Glucocorticosteroid for the Treatment of Crohn’s Disease Affecting the Ileum and/or Ascending Colon
Action And Clinical Pharmacology: The active ingredient of Entocort capsules, budesonide, is a potent nonhalogenated synthetic glucocorticosteroid with high topical potency and weak systemic effects.
The exact mechanism of action of glucocorticosteroids in the treatment of Crohn’s disease is not fully understood. Anti-inflammatory actions, such as the inhibition of inflammatory mediator release and inhibition of immunological cellular responses, are probably important.
Data from clinical pharmacology studies and controlled clinical trials indicate that Entocort capsules, at least partly, act topically. Budesonide undergoes an extensive degree (approximately 90%) of biotransformation in the liver to metabolites with low glucocorticosteroid activity. The glucocorticosteroid activity of the major metabolites, 6b-hydroxybudesonide and 16a-hydroxyprednisolone, is less than 1% of that of budesonide.
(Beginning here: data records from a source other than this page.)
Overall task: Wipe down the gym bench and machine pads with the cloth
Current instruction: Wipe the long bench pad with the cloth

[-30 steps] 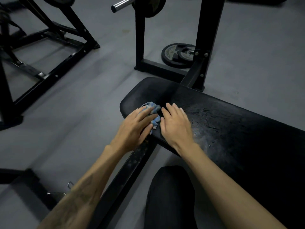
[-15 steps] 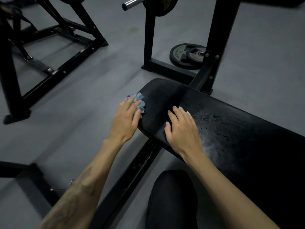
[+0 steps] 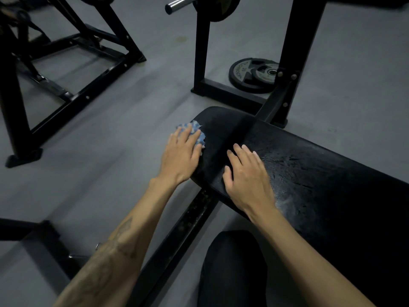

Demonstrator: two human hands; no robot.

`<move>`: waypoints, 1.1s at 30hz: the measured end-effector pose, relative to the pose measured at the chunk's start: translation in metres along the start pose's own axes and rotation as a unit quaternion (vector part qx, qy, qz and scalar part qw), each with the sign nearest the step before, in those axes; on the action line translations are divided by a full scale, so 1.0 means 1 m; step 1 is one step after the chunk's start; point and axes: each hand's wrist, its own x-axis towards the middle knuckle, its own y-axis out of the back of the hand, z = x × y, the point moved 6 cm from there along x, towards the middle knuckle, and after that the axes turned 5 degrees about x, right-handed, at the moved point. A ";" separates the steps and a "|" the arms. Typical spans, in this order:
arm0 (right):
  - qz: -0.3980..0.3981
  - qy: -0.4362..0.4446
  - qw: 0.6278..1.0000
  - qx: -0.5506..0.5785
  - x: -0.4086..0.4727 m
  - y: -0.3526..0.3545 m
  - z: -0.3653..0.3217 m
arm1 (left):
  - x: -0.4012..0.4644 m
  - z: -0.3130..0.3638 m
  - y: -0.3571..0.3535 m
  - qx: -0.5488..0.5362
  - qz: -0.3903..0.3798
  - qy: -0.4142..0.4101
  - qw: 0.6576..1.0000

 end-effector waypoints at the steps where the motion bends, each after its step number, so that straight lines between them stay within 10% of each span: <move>1: 0.001 0.000 1.000 0.001 0.000 0.001 0.000 | -0.003 0.008 0.000 0.005 -0.003 -0.047 0.999; 5: 0.000 0.001 1.000 0.003 0.000 0.001 -0.001 | 0.002 0.001 0.004 0.011 -0.038 -0.168 0.985; 10: 0.001 0.002 1.000 0.008 -0.001 0.001 -0.001 | 0.033 -0.017 -0.003 0.014 -0.041 0.017 0.999; 16: 0.000 0.000 1.000 0.010 -0.001 0.001 -0.001 | 0.014 0.020 -0.006 0.042 -0.055 -0.227 0.971; 22: 0.007 -0.003 1.000 0.018 0.000 0.001 0.001 | 0.056 0.007 -0.009 0.006 -0.054 0.004 0.999; 27: 0.007 0.001 1.000 0.015 0.000 0.002 0.000 | 0.047 0.043 -0.016 0.024 -0.078 -0.159 0.984; 33: 0.003 0.001 1.000 0.013 0.000 0.002 0.000 | 0.083 0.026 -0.018 0.049 -0.066 -0.006 0.997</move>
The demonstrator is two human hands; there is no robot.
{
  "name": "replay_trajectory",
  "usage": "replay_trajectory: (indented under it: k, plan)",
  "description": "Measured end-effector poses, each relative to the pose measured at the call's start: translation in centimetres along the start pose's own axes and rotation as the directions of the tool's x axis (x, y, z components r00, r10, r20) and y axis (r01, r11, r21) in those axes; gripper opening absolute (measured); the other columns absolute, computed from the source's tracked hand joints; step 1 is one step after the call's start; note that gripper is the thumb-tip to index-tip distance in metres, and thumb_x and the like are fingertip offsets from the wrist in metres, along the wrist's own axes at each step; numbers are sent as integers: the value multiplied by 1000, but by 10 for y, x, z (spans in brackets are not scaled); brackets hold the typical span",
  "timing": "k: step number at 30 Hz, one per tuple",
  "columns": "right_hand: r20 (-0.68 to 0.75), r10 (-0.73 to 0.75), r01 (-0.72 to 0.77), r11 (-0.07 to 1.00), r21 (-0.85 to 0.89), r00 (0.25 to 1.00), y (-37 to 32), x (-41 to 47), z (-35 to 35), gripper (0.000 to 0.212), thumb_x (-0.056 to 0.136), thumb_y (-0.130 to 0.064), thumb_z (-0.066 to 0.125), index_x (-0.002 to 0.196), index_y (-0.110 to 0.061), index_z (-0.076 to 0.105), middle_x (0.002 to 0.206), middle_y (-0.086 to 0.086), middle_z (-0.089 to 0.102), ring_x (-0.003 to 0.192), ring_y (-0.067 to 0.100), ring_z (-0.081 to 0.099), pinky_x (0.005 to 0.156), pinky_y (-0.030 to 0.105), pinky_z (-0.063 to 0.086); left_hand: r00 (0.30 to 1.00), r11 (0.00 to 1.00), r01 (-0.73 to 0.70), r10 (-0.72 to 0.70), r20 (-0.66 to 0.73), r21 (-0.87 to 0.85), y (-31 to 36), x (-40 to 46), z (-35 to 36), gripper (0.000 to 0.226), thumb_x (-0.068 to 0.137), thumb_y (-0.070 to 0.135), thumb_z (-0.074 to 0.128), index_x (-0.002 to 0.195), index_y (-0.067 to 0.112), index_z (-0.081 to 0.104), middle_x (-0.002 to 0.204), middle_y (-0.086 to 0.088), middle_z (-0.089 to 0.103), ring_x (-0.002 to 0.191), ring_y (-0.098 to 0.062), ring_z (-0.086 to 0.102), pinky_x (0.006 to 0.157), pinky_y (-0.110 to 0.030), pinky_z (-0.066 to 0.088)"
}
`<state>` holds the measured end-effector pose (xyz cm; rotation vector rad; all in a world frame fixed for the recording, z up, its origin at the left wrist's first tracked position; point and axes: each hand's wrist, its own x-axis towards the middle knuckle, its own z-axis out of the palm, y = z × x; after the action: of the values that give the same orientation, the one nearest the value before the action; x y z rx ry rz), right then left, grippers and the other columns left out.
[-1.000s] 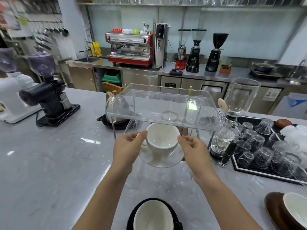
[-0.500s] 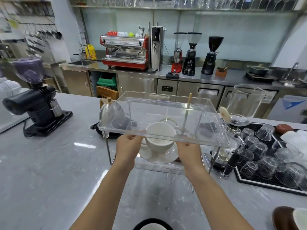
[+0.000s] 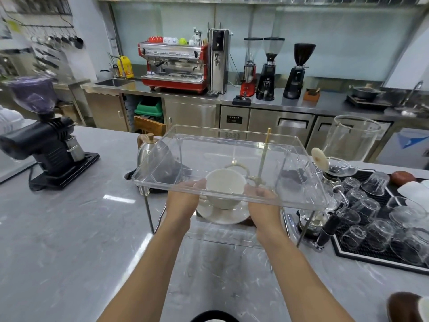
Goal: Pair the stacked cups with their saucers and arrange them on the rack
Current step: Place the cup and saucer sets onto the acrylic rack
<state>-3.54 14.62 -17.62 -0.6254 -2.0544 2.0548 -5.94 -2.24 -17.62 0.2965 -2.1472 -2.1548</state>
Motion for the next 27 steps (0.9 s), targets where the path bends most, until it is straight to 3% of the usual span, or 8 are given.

The favorable separation between topical anti-inflammatory and systemic effect is due to strong glucocorticosteroid receptor affinity and an effective first pass metabolism by the liver with a short half-life. A glucocorticosteroid with such a profile is of particular importance for the local treatment of inflammatory bowel diseases such as Crohn’s disease. With regard to treatment of this disease with glucocorticosteroids, it is essential to achieve a high local anti-inflammatory activity in the bowel wall with systemic side effects, e.g., on the hypothalamic pituitary adrenal (HPA) axis function, as low as possible.
Indications And Clinical Uses: For the induction and maintenance of remission in patients with mild to moderate Crohn’s disease affecting the ileum and/or ascending colon.
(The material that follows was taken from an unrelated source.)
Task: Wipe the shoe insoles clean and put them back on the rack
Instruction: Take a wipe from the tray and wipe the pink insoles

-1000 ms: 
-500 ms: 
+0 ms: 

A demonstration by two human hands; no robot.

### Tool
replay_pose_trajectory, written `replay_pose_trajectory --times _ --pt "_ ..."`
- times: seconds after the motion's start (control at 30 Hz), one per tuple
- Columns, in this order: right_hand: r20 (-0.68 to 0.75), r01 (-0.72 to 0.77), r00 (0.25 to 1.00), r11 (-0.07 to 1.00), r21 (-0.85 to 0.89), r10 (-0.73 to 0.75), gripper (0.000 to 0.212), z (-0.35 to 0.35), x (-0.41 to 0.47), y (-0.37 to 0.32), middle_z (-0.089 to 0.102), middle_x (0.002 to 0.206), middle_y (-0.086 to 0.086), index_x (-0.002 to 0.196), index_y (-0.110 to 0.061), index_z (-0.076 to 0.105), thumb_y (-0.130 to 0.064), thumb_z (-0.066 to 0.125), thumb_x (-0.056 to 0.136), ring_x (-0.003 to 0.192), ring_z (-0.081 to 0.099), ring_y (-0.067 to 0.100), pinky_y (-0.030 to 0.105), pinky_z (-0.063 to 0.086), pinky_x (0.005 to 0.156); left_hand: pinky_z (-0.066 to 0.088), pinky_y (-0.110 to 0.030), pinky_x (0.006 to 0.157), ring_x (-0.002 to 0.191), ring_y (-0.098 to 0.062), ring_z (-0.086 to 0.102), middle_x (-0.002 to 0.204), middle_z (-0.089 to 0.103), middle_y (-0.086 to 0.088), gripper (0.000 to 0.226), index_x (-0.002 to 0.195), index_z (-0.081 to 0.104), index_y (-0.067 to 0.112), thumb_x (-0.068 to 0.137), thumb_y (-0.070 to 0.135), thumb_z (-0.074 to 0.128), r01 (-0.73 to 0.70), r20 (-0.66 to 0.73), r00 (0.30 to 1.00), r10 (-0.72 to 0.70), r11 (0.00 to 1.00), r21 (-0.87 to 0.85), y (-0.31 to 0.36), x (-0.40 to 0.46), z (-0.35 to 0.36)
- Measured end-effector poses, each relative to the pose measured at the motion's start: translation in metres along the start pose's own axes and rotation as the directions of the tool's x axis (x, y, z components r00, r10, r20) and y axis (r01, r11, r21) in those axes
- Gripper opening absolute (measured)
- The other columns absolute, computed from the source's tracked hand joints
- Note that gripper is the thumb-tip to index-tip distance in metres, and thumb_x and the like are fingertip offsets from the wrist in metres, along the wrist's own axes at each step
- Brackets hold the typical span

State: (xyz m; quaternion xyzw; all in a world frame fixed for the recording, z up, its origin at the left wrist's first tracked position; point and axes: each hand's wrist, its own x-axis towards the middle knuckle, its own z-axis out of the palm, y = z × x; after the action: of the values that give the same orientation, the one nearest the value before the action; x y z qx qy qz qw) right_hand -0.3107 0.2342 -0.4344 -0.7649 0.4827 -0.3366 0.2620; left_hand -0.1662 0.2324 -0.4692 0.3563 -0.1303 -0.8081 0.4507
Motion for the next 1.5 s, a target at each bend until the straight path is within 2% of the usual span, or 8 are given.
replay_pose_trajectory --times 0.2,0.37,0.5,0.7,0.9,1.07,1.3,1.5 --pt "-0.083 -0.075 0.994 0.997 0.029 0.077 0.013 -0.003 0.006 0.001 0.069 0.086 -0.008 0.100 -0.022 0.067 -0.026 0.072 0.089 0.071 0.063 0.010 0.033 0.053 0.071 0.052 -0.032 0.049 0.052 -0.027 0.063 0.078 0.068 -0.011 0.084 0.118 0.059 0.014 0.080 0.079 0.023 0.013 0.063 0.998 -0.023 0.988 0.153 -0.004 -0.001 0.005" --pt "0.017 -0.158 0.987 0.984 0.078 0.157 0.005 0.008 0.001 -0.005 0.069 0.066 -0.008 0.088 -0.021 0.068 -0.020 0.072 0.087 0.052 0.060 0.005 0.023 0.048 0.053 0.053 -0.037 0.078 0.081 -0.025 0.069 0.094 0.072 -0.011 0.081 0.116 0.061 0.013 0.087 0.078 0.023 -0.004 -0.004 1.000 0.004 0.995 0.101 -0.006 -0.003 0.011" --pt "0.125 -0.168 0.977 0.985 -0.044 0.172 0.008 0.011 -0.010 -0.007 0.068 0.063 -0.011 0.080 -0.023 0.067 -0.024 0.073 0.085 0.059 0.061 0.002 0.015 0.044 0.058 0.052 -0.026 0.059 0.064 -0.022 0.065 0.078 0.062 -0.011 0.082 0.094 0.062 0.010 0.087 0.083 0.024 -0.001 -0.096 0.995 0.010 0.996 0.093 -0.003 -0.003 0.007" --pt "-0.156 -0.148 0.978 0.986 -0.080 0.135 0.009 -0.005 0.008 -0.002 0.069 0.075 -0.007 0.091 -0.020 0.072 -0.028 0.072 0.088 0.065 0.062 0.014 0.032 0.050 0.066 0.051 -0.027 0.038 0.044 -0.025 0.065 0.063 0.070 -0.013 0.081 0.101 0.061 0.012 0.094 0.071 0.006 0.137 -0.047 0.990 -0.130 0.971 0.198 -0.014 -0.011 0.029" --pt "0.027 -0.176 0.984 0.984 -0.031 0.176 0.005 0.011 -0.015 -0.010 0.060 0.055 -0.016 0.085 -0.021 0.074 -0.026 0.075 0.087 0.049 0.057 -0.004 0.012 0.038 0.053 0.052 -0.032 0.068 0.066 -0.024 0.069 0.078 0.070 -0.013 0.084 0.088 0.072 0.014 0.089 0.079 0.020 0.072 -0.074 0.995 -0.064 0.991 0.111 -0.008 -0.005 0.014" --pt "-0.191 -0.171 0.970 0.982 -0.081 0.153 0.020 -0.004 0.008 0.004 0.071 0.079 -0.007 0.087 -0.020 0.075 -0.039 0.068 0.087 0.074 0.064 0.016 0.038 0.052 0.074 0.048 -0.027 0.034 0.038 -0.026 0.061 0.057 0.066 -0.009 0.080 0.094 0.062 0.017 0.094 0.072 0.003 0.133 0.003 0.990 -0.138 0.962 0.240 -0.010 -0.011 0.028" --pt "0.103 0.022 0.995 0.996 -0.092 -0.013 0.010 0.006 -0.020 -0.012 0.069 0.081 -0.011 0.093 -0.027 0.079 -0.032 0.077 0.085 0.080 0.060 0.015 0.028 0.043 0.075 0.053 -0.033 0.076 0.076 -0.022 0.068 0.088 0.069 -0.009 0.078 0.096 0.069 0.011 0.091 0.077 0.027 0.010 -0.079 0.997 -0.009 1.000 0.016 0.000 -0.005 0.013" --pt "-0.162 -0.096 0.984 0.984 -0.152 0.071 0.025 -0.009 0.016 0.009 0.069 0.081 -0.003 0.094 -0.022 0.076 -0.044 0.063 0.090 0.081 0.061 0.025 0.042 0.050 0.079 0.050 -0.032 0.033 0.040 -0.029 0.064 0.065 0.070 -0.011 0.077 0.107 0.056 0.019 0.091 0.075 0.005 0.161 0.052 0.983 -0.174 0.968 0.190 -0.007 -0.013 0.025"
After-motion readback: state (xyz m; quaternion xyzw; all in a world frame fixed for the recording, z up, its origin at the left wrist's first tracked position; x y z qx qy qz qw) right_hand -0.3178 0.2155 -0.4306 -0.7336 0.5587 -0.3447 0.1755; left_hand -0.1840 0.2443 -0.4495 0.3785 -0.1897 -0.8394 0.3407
Contra-Indications: Systemic or local bacterial, fungal or viral infections. Known hypersensitivity to any of the ingredients. Active tuberculosis.
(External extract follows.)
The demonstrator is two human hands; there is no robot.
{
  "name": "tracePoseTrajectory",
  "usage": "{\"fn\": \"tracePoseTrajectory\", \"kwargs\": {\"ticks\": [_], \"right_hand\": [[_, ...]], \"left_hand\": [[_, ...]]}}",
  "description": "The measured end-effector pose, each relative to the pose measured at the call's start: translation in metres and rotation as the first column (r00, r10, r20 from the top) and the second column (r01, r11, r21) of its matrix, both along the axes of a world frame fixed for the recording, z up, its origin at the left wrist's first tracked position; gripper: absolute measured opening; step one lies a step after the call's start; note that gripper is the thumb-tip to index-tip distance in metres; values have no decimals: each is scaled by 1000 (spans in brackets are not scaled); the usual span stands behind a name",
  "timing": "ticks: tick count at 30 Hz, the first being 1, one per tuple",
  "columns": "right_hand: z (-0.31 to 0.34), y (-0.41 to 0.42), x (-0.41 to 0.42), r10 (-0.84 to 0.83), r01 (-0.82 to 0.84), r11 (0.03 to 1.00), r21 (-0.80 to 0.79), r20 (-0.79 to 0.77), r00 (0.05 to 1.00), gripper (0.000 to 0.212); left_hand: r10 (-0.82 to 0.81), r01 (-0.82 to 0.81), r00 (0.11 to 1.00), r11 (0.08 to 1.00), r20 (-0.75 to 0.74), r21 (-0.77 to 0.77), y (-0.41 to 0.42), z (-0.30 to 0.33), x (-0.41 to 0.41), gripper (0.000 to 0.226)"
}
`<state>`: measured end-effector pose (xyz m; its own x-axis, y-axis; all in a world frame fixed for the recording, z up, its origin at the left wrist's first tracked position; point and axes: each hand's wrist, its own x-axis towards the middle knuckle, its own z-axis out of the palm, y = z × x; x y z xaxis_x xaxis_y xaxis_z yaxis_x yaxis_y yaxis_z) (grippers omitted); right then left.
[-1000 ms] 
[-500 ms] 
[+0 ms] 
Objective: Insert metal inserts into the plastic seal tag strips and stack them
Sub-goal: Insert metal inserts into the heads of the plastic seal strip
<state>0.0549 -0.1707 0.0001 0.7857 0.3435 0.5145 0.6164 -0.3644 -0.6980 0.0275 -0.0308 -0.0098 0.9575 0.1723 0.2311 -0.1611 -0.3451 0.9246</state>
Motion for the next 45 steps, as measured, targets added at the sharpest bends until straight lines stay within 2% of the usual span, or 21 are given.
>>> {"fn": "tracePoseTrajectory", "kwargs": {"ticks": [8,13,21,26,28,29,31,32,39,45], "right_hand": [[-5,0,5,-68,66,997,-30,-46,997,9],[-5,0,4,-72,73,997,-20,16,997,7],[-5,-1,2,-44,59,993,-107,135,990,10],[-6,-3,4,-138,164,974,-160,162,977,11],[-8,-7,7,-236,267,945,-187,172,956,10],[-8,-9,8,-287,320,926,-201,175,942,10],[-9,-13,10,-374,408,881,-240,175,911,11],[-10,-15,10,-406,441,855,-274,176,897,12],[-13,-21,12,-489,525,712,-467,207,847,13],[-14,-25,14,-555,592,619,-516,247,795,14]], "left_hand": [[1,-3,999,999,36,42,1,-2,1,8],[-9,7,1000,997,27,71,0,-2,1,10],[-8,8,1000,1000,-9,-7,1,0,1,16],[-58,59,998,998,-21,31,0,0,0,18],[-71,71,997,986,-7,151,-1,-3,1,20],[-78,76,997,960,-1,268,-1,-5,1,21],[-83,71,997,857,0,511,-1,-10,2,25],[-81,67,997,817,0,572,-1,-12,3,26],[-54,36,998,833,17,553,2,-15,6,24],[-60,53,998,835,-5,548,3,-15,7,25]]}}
Manufacturers’ Warnings In Clinical States: Glucocorticosteroids can reduce the response of the HPA-axis to stress. In situations where patients are subject to surgery or other stress situations, supplementation with a conventional glucocorticosteroid is recommended.
Special care is demanded in treatment of patients transferred from conventional systemic steroids to budesonide capsules, as disturbances in the HPA-axis could be expected in these patients.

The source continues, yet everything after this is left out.